When I sail her in heavy conditions she will leak a fair amount. I had the opportunity go below in a race this summer and observe the leaking and it looks like most of the water is coming beneath the Garboard. The boat is a Concordia Yawl built in 1951.

I have read about another Concordia that used a system to tie the floor near the mast step to the chain plates to prevent the boat from flexing thereby reducing the leak along the garboard.

My question to the group is has anyone used this type of fix on a boat to prevent the flexing of a boat? I guess there would have to be some engineering to make this work.

Any info would be helpful.

Thanks
Dave

Ian McColgin
12-09-2007, 09:15 AM
Many older sailboats have this issue. On Goblin - my old Alden 43' schooner built in the late 20's - someone in the 60's or so tried to fix this at the foremast with tie rods from the partners to the step. It helped but was not attempted at the mainmast as the trunk cabin there would not have supported such a strain without a compression post and it was feared it would lead to hogging.

I played with the idea of extending the chainplates but figured, after much consult at Benjamine and Gannon that I ought to first attend to the frame hood ends and make sure the garboards were well fastened. That massive job never got going, so I just pumped a lot after a hard beat.

Nat and Ross were not really sanguine about the utility of chainplate extension, certainly not as an alternative to popping the garboards and getting the frames happy. I don't know for sure if this is a general rule or if it only applied to Goblin as they saw her.

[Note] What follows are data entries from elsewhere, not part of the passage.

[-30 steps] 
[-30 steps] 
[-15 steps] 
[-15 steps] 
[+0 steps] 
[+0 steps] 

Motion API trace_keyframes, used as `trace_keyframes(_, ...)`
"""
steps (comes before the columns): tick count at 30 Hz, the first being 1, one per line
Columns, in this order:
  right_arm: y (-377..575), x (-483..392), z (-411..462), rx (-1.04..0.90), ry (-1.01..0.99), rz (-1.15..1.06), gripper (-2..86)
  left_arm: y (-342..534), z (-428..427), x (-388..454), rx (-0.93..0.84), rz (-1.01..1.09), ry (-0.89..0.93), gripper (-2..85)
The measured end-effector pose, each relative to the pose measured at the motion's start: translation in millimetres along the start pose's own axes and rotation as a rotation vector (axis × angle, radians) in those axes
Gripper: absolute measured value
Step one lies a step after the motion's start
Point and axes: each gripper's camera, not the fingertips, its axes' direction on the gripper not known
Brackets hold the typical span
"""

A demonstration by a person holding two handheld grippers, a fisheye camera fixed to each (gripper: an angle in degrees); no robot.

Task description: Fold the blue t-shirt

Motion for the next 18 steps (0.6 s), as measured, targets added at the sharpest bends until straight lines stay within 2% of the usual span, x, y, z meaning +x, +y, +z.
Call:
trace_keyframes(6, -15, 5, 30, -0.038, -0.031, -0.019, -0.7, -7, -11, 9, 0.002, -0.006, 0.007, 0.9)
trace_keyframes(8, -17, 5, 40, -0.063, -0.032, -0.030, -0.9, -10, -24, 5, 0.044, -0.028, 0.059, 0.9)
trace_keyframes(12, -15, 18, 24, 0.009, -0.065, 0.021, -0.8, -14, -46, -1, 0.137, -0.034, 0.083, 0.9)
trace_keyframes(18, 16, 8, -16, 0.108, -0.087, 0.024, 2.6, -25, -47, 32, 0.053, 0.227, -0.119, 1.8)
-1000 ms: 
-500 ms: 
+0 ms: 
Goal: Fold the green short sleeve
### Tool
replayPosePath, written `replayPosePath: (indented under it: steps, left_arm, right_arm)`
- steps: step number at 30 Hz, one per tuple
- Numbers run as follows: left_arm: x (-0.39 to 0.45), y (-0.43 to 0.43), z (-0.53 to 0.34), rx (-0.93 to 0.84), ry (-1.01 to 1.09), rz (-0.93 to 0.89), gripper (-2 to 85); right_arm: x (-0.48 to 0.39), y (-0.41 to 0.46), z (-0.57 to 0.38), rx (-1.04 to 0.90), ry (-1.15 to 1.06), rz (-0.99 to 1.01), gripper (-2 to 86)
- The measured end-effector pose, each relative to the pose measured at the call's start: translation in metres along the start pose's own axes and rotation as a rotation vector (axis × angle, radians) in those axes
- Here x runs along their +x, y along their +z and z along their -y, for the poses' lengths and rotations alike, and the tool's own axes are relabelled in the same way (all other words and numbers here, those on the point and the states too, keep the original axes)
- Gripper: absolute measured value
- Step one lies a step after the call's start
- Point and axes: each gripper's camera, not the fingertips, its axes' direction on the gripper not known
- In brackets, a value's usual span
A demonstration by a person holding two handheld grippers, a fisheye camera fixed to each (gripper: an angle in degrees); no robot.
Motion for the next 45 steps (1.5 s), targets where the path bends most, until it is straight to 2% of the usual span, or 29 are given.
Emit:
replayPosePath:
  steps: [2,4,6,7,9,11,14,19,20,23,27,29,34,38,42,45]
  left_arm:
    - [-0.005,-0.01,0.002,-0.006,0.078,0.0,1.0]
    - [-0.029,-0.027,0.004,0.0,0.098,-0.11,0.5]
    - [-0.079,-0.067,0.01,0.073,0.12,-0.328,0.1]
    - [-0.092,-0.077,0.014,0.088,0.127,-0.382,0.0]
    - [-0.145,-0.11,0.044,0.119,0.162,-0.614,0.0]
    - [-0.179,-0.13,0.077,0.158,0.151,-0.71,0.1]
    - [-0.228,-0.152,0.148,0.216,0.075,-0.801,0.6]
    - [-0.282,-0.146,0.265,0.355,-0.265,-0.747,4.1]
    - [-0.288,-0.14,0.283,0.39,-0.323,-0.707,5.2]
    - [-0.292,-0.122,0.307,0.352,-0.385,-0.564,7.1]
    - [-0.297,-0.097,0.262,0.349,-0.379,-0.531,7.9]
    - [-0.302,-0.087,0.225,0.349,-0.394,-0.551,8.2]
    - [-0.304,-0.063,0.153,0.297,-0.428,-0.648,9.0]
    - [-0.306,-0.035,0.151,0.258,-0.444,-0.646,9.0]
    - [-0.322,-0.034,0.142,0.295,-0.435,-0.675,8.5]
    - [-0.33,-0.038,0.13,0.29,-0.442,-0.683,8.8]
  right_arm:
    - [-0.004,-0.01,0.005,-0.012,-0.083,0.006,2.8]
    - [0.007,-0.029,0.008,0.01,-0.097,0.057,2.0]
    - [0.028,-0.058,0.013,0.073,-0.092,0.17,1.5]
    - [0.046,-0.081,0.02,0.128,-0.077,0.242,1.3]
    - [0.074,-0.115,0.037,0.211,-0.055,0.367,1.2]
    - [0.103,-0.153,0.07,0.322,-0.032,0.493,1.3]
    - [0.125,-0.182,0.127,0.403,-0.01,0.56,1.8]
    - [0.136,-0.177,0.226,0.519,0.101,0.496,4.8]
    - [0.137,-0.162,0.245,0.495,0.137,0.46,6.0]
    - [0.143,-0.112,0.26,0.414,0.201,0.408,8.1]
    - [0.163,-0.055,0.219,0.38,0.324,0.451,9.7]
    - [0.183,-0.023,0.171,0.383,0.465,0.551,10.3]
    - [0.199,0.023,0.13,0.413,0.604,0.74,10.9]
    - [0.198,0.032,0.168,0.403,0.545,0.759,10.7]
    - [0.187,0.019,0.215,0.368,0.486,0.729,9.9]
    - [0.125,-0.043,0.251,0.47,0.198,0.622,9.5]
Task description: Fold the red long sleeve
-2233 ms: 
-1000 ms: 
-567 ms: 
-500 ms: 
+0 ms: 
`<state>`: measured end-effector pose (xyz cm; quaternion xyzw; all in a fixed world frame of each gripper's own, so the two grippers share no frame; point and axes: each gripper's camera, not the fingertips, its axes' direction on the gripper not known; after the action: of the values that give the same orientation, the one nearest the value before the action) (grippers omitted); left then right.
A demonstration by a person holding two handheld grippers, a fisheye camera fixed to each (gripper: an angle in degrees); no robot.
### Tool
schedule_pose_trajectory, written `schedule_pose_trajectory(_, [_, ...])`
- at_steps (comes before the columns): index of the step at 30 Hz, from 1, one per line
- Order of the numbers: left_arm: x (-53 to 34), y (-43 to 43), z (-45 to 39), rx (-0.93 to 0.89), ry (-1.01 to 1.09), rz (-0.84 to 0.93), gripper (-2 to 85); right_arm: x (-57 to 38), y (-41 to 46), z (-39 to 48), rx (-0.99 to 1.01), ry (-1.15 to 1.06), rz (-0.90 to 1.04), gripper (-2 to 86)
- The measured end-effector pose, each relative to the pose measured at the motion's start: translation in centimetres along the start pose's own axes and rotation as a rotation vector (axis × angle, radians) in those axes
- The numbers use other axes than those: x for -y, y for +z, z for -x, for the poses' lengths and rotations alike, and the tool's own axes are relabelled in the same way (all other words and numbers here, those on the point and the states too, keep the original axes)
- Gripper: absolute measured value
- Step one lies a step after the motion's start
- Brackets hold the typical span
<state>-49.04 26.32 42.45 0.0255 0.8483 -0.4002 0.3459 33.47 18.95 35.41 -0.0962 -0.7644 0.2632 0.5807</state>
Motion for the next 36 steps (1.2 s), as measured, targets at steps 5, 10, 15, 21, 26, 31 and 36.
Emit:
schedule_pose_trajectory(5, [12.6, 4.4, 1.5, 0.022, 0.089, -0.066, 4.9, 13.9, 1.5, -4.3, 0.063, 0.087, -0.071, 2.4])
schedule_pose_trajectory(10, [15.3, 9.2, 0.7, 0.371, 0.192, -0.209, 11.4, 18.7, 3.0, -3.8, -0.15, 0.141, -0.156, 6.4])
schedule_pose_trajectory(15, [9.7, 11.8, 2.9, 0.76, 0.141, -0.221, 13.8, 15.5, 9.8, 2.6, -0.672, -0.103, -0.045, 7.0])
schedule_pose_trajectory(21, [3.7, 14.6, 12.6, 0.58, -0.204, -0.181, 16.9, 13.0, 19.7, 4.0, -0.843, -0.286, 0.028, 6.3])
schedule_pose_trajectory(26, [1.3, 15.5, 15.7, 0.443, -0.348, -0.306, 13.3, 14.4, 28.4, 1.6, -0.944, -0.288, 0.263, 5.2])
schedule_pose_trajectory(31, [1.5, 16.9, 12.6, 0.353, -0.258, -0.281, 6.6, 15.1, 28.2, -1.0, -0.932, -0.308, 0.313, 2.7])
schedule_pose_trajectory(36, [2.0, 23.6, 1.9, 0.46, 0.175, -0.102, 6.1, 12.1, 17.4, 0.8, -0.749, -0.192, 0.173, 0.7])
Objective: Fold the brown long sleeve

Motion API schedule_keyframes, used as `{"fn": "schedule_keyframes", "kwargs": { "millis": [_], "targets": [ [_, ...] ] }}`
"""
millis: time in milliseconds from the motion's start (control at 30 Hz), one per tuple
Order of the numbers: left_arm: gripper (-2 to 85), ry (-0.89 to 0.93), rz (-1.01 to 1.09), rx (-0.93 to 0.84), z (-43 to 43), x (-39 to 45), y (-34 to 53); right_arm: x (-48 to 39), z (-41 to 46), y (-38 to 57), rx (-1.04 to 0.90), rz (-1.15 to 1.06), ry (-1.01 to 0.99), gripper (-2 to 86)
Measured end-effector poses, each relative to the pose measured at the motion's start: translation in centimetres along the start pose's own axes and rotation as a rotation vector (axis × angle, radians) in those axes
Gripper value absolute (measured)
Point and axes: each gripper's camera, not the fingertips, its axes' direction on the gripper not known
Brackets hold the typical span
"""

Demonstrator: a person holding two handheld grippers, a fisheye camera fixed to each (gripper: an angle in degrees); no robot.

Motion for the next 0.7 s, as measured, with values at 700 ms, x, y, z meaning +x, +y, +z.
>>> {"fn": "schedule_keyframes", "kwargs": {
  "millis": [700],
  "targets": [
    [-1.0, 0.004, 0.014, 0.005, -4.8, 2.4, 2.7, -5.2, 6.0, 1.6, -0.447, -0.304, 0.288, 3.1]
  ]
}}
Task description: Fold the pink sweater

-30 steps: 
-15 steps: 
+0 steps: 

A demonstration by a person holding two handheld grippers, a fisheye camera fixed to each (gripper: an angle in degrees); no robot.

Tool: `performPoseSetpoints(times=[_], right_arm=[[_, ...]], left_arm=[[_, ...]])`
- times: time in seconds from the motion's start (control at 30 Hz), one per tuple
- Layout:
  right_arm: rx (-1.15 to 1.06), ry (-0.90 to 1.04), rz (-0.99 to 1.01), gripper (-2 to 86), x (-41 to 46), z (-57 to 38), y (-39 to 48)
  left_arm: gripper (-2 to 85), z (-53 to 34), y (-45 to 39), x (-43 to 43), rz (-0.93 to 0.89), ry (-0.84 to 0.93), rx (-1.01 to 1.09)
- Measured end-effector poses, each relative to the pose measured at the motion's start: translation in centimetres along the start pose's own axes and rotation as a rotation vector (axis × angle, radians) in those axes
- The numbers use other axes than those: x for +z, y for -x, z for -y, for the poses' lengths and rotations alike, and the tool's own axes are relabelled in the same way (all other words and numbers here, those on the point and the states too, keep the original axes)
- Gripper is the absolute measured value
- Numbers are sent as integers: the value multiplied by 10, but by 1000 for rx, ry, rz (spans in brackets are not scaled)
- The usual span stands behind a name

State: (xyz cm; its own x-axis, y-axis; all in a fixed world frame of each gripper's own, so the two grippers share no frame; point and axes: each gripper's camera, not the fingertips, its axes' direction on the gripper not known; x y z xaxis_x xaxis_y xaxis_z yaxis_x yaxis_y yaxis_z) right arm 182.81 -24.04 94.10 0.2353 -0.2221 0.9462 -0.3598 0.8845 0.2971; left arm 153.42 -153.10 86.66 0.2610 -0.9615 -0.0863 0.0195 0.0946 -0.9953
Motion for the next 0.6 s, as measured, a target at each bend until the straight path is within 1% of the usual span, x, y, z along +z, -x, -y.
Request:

Assuming a proper chainplate pattern, which your boat has or at least had as built, a bit of frame repair and perhaps extending and beefing up the mast step are the likely best solution.

Whatever you do, make sure that you get the garboard fastened to good wood first.

RIWATER
12-09-2007, 10:03 AM
I re-fastened the boat two years ago and it seems to me that I had solid wood to secure the new screws along the garboard. My mast step was beefed up too approximately five years ago. I know I have flexing going on in the area of the mast as my paint job is starting to fail only in that area. (hence new paint job every three years) The seams have worked a little bit. I have seen this in other boats.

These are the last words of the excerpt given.